Le professeur de John-Molson a mis là le doigt sur un point primordial, je pense : l’important, c’est de mettre l’accent non pas sur l’action, mais sur la réflexion. C’est-à-dire de ne pas briser l’élan créatif d’un groupe par des considérations oiseuses liées à la pertinence ou la faisabilité de telle ou telle idée, de ne surtout pas juger chaque idée émise, mais bel et bien de laisser chaque participant libre de rebondir sur les idées des autres pour aller encore plus haut et plus loin.
Ainsi, ce qui permet aux collectivistes de briller davantage que les individualistes en matière de créativité, ce sont les facteurs suivants :
➢ Une approche respectueuse des idées neuves.
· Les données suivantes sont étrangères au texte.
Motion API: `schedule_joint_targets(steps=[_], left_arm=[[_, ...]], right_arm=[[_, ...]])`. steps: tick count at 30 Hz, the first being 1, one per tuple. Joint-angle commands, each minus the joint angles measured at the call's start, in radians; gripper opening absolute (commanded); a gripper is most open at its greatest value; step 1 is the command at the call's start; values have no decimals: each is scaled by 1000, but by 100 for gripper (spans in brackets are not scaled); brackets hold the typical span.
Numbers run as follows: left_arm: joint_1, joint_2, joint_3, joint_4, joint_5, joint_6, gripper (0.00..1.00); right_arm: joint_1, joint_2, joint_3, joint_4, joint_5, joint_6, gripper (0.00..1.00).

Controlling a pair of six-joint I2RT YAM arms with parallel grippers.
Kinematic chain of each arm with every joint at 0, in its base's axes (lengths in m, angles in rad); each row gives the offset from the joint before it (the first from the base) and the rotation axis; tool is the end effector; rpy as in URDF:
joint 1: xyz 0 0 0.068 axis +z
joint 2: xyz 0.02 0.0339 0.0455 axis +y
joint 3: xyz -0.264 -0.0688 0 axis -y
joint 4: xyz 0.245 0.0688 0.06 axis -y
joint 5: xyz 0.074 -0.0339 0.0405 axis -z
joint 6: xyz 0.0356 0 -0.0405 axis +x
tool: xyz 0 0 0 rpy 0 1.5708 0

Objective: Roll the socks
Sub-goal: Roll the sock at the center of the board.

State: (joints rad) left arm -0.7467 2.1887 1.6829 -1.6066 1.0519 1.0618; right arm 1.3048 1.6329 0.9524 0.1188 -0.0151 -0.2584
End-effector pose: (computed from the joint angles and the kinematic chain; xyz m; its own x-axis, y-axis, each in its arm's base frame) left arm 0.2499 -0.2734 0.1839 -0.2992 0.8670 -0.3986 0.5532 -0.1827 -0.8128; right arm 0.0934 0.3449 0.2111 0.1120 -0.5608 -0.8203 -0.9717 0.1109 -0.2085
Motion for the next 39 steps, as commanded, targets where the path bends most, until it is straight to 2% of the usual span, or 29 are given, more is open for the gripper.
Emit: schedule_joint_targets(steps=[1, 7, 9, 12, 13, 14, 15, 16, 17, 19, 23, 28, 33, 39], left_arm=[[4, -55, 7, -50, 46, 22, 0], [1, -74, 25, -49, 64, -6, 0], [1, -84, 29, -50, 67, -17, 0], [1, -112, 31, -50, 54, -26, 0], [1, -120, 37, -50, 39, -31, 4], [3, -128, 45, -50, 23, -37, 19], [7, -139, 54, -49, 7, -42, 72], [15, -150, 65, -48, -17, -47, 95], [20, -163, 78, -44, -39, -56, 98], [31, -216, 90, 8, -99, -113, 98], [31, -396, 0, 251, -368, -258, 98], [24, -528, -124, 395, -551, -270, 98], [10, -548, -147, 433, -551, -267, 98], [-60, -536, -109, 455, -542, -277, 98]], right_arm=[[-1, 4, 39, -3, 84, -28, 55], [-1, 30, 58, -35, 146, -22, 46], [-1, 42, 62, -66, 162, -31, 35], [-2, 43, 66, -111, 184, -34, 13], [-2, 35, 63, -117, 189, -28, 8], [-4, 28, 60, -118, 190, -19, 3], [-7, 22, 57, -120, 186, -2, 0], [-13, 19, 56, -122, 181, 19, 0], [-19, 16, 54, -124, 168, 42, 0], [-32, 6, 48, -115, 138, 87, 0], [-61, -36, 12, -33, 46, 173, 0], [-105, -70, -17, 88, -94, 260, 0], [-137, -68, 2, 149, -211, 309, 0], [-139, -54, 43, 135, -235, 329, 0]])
Lorsque quelqu’un émet une idée, peu importe qu’elle soit bonne ou nulle. Ce qui compte, c’est ce que les autres vont en faire. Car c’est toujours du choc de deux idées – plus ou moins originales – que peut naître une idée véritablement neuve.
➢ Une approche respectueuse des autres. S’empêcher de juger les idées émises, c’est également s’empêcher de juger leurs auteurs. Et donc, de lancer des commentaires superflus, pour ne pas dire déplorables. Car il suffit souvent d’un mot de travers pour tétaniser une personne, et donc pour lui faire perdre l’envie de contribuer au succès de la tâche entreprise en commun. À noter, à ce sujet, un autre point crucial : s’empêcher de juger les idées émises, c’est également s’empêcher d’autojuger les siennes, et donc de s’autocensurer ; un réflexe dévastateur que nous avons – malheureusement – tous, ou à peu près.
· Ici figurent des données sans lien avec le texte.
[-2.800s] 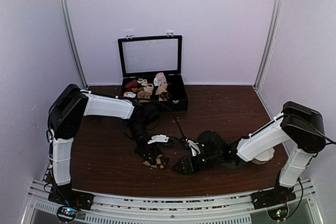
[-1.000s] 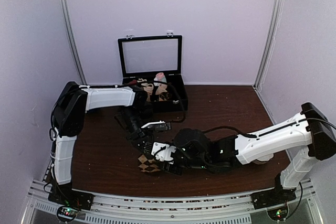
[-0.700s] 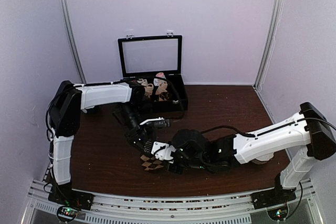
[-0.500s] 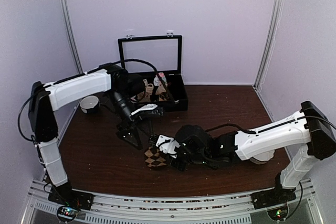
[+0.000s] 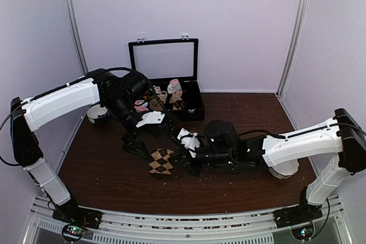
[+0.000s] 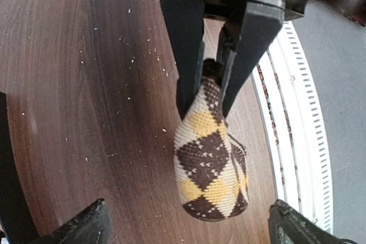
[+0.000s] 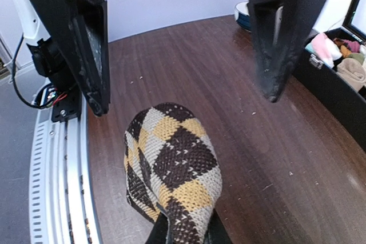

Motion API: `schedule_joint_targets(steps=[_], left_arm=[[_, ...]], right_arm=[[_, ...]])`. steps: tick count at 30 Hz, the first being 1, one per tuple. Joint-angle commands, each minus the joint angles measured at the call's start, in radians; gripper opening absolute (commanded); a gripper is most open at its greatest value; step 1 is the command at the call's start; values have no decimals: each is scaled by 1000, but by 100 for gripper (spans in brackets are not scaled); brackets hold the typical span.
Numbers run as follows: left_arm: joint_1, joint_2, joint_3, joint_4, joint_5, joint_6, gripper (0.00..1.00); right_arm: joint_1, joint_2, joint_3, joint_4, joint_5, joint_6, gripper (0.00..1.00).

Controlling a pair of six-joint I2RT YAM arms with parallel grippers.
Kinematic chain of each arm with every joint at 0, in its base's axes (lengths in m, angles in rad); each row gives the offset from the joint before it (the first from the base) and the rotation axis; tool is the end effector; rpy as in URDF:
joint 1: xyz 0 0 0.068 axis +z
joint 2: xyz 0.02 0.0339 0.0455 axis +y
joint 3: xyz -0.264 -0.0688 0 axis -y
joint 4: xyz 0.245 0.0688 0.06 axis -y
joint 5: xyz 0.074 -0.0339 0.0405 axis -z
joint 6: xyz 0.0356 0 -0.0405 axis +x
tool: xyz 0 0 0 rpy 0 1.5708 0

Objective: Roll the socks
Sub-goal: Roll the sock at the center of the board.

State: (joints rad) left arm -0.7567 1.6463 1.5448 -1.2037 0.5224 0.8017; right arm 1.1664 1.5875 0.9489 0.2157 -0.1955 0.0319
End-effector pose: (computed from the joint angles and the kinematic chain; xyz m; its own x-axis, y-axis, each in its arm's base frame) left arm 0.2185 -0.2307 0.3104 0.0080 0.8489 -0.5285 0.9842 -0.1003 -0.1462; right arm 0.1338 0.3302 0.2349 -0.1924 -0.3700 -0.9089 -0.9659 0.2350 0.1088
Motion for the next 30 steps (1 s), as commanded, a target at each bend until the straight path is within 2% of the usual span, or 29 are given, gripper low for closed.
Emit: schedule_joint_targets(steps=[1, 7, 13, 17, 22, 24, 29, 30], left_arm=[[-62, 9, 30, 52, -18, -18, 98], [-84, 10, -13, 75, -65, -12, 98], [-105, -3, -22, 61, -55, 6, 98], [-110, -22, -45, 36, -55, 13, 98], [-110, -83, -98, 95, -88, -49, 98], [-110, -108, -92, 119, -163, -89, 98], [-87, -227, -19, 207, -576, -167, 98], [-54, -253, -27, 235, -582, -173, 98]], right_arm=[[-1, -11, 47, 44, -53, 43, 0], [-2, -20, 14, 144, -92, 113, 0], [-7, -8, -14, 244, -131, 180, 0], [-9, -25, -44, 257, -83, 184, 0], [-32, -64, -107, 327, -53, 214, 0], [-36, -64, -101, 325, -55, 216, 0], [-40, -95, -111, 304, -33, 198, 0], [-39, -104, -116, 301, -26, 185, 0]])
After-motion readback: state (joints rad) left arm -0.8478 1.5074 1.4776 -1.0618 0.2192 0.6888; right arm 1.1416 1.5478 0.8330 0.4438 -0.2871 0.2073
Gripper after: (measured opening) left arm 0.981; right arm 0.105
➢ Une approche respectueuse de l’œuvre commune. Pour avoir des idées vraiment originales, il convient enfin de ne pas faire preuve d’überconfiance, de ne pas s’autoféliciter, de ne pas s’autocongratuler. On a le droit, bien entendu, d’être satisfaits de nous-mêmes lorsqu’on pense avoir eu une séance de brainstorming efficace, mais il faut toujours avoir en tête qu’on aurait pu mieux faire, et donc qu’il faudrait peut-être songer à se revoir tous ensemble dans les prochains jours, histoire de tenter d’aller encore plus haut et plus loin. Oui, on peut être fiers, mais à condition de toujours se montrer humbles.
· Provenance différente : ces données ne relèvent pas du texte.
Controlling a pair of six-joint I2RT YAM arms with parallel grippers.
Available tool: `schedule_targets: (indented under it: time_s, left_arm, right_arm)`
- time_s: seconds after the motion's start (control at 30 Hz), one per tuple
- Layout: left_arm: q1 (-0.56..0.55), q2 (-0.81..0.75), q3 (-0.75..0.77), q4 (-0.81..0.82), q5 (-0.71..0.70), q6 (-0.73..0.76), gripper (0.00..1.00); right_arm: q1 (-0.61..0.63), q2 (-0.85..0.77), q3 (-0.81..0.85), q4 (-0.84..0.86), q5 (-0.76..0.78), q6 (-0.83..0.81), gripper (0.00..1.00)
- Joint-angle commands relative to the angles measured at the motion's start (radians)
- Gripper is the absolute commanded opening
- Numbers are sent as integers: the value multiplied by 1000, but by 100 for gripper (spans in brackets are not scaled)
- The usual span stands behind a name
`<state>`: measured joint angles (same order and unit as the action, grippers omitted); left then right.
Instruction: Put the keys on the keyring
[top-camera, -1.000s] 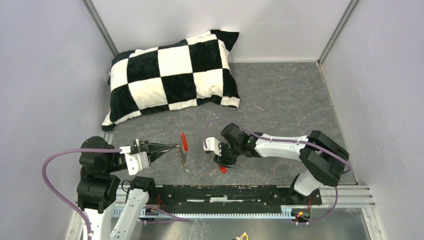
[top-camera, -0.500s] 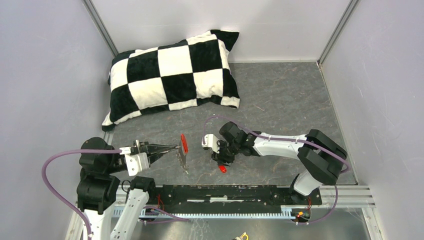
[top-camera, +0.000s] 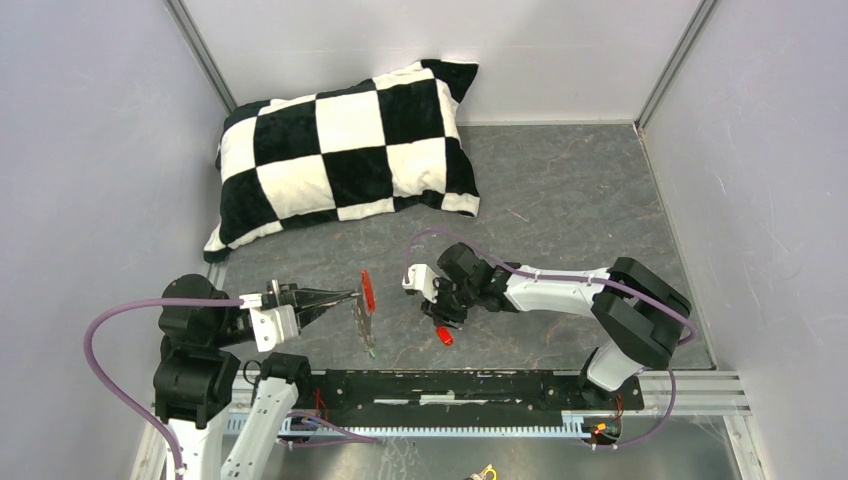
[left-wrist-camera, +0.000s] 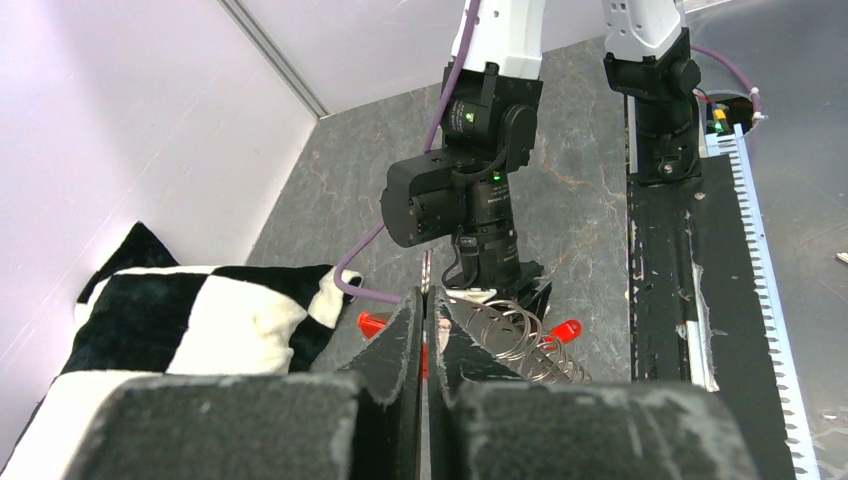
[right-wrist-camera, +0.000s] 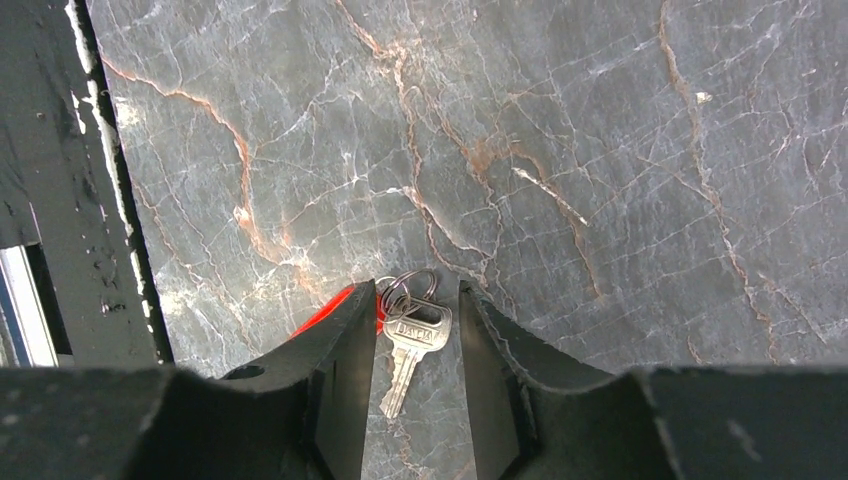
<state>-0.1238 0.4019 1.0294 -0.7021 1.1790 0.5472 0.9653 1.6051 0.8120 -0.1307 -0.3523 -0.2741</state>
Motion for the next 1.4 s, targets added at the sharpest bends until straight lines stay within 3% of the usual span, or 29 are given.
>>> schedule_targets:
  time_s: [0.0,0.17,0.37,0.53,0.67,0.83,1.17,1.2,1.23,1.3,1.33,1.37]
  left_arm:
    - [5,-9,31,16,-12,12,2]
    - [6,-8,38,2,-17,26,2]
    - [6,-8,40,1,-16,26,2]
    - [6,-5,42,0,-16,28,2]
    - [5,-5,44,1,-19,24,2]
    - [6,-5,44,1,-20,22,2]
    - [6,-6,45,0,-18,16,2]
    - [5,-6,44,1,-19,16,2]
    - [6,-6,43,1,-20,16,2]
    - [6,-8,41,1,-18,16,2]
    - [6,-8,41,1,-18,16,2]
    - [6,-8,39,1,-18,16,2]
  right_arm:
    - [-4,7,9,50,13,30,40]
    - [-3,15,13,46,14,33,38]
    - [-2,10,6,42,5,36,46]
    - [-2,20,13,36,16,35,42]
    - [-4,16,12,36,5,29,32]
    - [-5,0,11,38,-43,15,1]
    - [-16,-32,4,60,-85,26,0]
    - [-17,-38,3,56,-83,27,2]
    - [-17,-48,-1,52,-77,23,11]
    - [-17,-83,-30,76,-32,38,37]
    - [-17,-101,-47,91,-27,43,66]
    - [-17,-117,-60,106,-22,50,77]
Voilà. Si vous souhaitez voir votre équipe briller plus que jamais par sa créativité, il vous suffit de modifier votre mentalité au moment de vous réunir. Prenons un exemple concret… Il arrive souvent que l’un des participants à une séance de brainstorming réfléchisse à l’avance au défi créatif à relever, et trouve une idée qui lui paraît géniale. Et il va se donner un objectif secret : faire passer son idée lors de la réunion, au détriment de celles des autres, en se disant que cela sera, de surcroît, bon pour son image puisque tout le monde dira par la suite qu’il a de «super bonnes idées». Or, on vient de voir que ce n’est jamais en réfléchissant tout seul dans son coin qu’on peut dénicher une idée vraiment géniale. Jamais. Par conséquent, cette personne-là – on ne peut plus individualiste – se doit de changer d’attitude, pour s’ouvrir davantage aux idées des autres au moment de la réunion. C’est aussi simple que ça.
En passant, l’écrivain hongrois Jozsef Eötvös a dit dans Le Chartreux : «Seul l’égoïste n’a pas de consolation sur Terre».